When it comes to the choruses, The Dead Formats alternate between circular saw riffing and stop-start guitars, with one killer hook as the vocals sharpen to a sudden, warbling peak that's a rare moment of clarity in an ever-changing soundscape. Like 'Again and Again,' 'One of The Faces' is a challenging song, with just enough hooks to make the struggle worthwhile.

'Stop Talking, Start Dancing's choruses of big, swaggering riffs makes this the EP's most straight-up rock track. There's also a reoccurring riff that's as irresistible here as it is on Lostprophet's 'Everyday Combat.' The more conventional backing track is accompanied by a greater predominance of screamo and clean vocals, which makes 'Stop Talking, Start Dancing,' The Dead Format's most accessible moment.

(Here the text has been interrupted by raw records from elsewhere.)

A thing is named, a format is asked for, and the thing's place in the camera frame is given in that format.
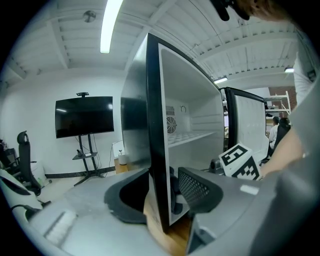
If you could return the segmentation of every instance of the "black chair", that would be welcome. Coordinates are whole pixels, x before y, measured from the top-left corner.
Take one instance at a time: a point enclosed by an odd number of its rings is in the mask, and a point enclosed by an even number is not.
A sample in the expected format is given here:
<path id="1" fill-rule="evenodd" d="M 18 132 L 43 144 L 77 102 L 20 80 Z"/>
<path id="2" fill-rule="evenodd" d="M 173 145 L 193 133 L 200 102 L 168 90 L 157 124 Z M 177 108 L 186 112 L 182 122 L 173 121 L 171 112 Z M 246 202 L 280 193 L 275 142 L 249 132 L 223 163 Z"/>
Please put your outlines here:
<path id="1" fill-rule="evenodd" d="M 19 158 L 17 158 L 15 154 L 12 154 L 13 151 L 13 148 L 4 150 L 4 146 L 0 144 L 0 162 L 2 163 L 4 169 L 10 174 L 15 174 L 19 170 Z M 12 155 L 14 161 L 11 161 L 8 155 Z"/>
<path id="2" fill-rule="evenodd" d="M 13 175 L 15 178 L 22 176 L 25 181 L 22 183 L 29 191 L 34 192 L 36 196 L 41 193 L 41 185 L 37 182 L 31 171 L 31 153 L 30 153 L 30 142 L 27 131 L 20 132 L 17 137 L 19 144 L 19 169 L 20 172 Z"/>
<path id="3" fill-rule="evenodd" d="M 283 117 L 279 120 L 279 126 L 277 129 L 277 134 L 276 134 L 276 139 L 275 139 L 275 143 L 274 143 L 274 147 L 271 150 L 269 156 L 272 157 L 272 155 L 274 154 L 278 144 L 280 143 L 280 141 L 284 138 L 284 136 L 286 136 L 286 134 L 290 131 L 291 126 L 288 123 L 288 119 Z M 261 161 L 260 166 L 262 166 L 262 164 L 266 164 L 270 159 L 269 158 L 265 158 Z"/>
<path id="4" fill-rule="evenodd" d="M 289 124 L 287 124 L 287 121 L 285 120 L 285 118 L 281 118 L 280 121 L 279 121 L 278 129 L 277 129 L 274 148 L 273 148 L 272 153 L 270 154 L 270 157 L 273 155 L 273 153 L 275 152 L 278 144 L 284 138 L 284 136 L 286 136 L 286 134 L 290 131 L 290 129 L 291 129 L 291 126 Z"/>

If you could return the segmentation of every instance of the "white shelf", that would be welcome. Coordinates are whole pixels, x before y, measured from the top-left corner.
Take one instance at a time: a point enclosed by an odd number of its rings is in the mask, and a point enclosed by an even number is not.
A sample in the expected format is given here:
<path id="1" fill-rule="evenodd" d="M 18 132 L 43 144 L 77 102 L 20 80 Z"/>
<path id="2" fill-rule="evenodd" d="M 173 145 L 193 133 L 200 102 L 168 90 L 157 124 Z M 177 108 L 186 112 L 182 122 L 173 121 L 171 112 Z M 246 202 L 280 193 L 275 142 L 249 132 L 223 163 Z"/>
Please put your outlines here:
<path id="1" fill-rule="evenodd" d="M 290 112 L 290 109 L 287 109 L 287 108 L 266 109 L 265 112 Z"/>
<path id="2" fill-rule="evenodd" d="M 168 147 L 172 148 L 184 143 L 192 142 L 211 134 L 214 134 L 214 132 L 190 131 L 168 133 Z"/>
<path id="3" fill-rule="evenodd" d="M 266 102 L 280 102 L 282 100 L 286 100 L 287 98 L 287 95 L 274 95 L 270 97 L 265 97 L 264 100 Z"/>

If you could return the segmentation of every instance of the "mini fridge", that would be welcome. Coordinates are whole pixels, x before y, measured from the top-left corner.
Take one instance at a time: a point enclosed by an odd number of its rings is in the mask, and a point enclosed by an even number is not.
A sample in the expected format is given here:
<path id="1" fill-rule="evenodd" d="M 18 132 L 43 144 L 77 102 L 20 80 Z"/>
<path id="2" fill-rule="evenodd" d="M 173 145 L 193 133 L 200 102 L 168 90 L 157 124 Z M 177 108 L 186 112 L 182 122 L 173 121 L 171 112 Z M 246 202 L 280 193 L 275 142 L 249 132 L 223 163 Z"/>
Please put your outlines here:
<path id="1" fill-rule="evenodd" d="M 243 143 L 252 148 L 254 143 L 258 158 L 266 157 L 263 98 L 237 89 L 223 90 L 228 147 Z M 121 124 L 128 169 L 149 169 L 150 189 L 154 189 L 160 226 L 166 232 L 189 210 L 187 204 L 176 202 L 178 168 L 207 170 L 211 160 L 224 151 L 222 90 L 183 52 L 148 34 L 124 83 Z"/>

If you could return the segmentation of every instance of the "black tv screen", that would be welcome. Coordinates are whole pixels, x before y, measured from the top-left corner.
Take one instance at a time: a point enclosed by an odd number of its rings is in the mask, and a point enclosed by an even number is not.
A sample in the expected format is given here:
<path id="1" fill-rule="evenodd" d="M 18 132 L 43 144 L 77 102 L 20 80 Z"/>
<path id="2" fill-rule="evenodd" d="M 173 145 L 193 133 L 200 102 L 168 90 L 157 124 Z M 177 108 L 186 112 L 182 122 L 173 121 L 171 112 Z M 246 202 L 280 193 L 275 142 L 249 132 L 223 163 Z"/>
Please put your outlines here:
<path id="1" fill-rule="evenodd" d="M 113 98 L 79 97 L 55 103 L 56 138 L 114 131 Z"/>

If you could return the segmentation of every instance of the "refrigerator fan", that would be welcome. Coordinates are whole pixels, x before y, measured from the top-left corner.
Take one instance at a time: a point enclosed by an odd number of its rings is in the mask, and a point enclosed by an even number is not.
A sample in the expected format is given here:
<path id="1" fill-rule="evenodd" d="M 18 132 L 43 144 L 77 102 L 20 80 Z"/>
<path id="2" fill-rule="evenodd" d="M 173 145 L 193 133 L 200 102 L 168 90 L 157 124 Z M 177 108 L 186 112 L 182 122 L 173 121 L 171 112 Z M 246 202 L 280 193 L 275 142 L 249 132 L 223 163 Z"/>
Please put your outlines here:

The Dead Formats' debut EP is one that takes some getting used to. The first-time listener is probably advised to stick to the EP's more immediate cuts - 'Dirty White Shoes,' 'Wind Up' and 'Stop Talking, Start Dancing' - before moving onto the other songs. It takes a few listens to work your way into The Dead Formats' world, but their messy energy and the flair they have with their vocals, means it's more than worth that initial effort.